RodBurNeR Posted February 3, 2009 Posted February 3, 2009 you guys are writing books! I could do that I guess, but this sums it up in short for me. I build models because I love cars, love the people in this hobby and I don't worry about impressing anyone. I have always liked working with my hands and by building models I get a sense of pride. I also build more than ever because it's the one thing that doesn't get me in trouble with the law, doesn't put others at risk of anything and doesn't make my wife go nuts worrying what time I will be home....I am home all the time, unless I go to another modelers house or car show.

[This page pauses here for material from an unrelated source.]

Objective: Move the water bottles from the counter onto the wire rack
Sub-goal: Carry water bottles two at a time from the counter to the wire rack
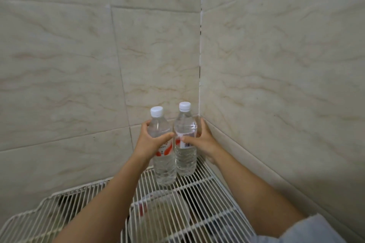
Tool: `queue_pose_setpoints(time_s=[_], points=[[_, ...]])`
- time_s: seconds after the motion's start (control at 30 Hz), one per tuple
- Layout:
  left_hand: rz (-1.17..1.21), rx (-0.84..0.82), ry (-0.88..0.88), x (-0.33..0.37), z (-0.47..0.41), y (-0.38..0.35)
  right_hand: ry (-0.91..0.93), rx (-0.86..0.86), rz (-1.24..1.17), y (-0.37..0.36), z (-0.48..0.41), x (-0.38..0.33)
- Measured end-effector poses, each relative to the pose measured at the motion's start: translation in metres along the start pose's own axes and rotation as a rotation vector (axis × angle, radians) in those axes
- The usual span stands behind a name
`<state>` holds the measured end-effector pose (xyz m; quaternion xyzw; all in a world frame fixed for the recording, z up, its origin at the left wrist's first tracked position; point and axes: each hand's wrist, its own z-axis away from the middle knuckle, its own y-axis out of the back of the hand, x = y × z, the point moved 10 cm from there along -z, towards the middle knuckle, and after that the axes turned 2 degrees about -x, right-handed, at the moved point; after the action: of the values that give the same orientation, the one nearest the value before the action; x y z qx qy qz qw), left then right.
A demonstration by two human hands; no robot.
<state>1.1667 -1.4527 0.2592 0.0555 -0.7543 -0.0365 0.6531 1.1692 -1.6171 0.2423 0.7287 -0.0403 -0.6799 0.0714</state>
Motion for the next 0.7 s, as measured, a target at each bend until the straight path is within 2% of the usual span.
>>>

93Z34 Posted February 3, 2009 Posted February 3, 2009 I'm a pretty private person when it comes to divulging my personal life. Just not into publishing an autobiography, if you will. But, to answer the question about what makes me keep modeling, it's pretty simple. In today's economy, where can you build a '71 Hemi Cuda for under $100 including paint and supplies? How about a Dodge Daytona? I build cars that I know I'll never be able to afford in this lifetime, but just can't get enough of. I do enjoy restoring the 1:1 cars, but again, cost is a huge factor and I am of the mindset that if I can't get the car I want to restore, then I won't settle for something else I simply wouldn't be happy with, even when it was done. Of course if I invested all the money I have in models and supplies since starting in this hobby 30+ years ago, I would probably have a Daytona sitting in my garage now. One thing that keeps me in the hobby is the comraderie that modelers share. We all have a passion for this hobby and regardless of what we choose to build, the core drive for building keeps us all together as a family. We can admire eachother's work and learn from eachother's efforts and apply what we've learned to our own projects. It's also a very relaxing hobby, except for when your current project gives you fits when you're trying to achieve perfection. To sum it up, it's just a cool hobby with the coolest people in the world associated with it and that in itself makes it addictive as all hell.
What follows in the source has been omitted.